> [EXERCISE INSTRUCTIONS]: The required output is the lines of the listing from the beginning through the line containing "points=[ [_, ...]", each copied exactly, without any pictures.

> [DATA BELOW]:
>>>>

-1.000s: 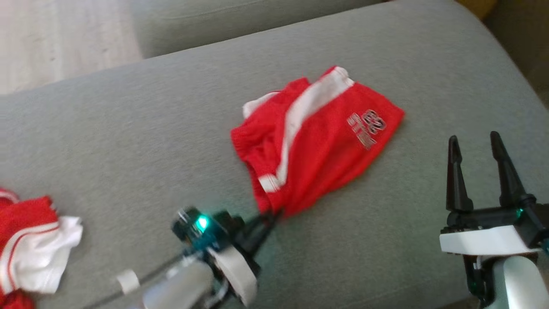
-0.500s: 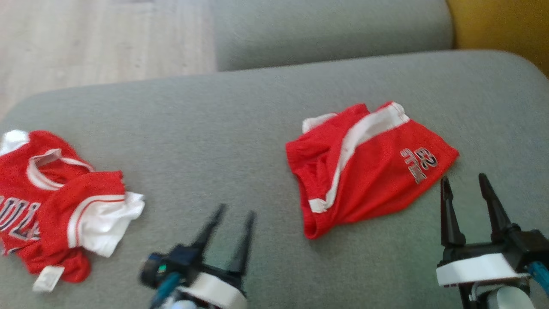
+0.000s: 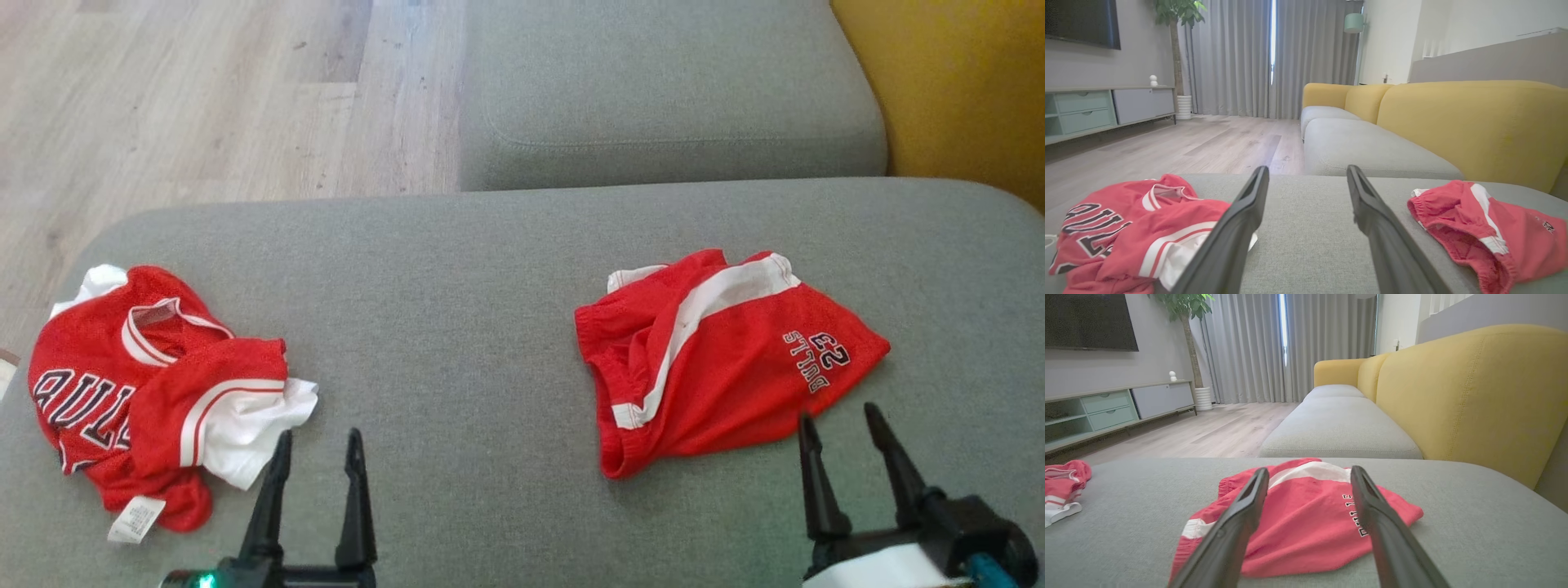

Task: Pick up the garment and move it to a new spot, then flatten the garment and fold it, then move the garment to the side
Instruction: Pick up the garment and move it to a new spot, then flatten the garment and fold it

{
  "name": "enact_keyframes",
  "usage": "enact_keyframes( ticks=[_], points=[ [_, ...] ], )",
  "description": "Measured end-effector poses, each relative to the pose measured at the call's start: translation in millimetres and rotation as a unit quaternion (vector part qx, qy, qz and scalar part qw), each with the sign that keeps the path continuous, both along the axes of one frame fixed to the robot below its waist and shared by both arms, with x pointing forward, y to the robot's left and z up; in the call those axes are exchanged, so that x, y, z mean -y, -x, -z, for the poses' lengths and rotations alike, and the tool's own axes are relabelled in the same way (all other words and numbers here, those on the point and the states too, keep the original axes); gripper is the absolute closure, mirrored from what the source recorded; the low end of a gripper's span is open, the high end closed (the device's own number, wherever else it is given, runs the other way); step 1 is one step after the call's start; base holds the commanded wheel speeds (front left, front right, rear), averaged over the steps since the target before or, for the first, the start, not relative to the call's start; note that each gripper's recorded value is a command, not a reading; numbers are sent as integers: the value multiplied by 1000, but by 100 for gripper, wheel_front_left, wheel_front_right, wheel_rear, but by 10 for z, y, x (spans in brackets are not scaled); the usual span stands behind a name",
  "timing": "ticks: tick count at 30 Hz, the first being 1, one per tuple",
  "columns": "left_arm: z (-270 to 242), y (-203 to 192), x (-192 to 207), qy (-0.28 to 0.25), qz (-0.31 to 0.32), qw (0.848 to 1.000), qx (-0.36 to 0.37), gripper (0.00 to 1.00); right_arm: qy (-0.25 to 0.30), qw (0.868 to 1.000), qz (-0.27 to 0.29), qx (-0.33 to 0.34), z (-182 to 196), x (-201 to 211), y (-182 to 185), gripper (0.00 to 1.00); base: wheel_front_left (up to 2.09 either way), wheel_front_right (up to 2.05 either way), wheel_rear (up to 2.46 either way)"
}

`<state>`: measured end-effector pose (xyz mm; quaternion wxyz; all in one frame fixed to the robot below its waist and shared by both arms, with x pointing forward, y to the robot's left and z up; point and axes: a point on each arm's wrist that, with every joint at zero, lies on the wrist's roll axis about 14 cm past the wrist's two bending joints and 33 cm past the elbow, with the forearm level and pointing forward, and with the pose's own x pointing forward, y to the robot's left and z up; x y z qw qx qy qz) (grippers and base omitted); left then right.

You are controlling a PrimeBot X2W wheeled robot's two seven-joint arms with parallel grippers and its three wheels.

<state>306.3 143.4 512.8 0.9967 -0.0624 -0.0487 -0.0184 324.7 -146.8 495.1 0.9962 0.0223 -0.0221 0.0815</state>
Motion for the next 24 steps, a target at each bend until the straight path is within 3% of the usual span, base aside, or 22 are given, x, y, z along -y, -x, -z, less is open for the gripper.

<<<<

> [RESULT OF THIS TASK]:
-1.000s: 
-0.500s: 
+0.000s: 

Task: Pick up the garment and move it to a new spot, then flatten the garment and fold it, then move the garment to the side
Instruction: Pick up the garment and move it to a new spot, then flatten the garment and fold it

{
  "name": "enact_keyframes",
  "usage": "enact_keyframes( ticks=[_], points=[ [_, ...] ], )",

There's no more to the answer.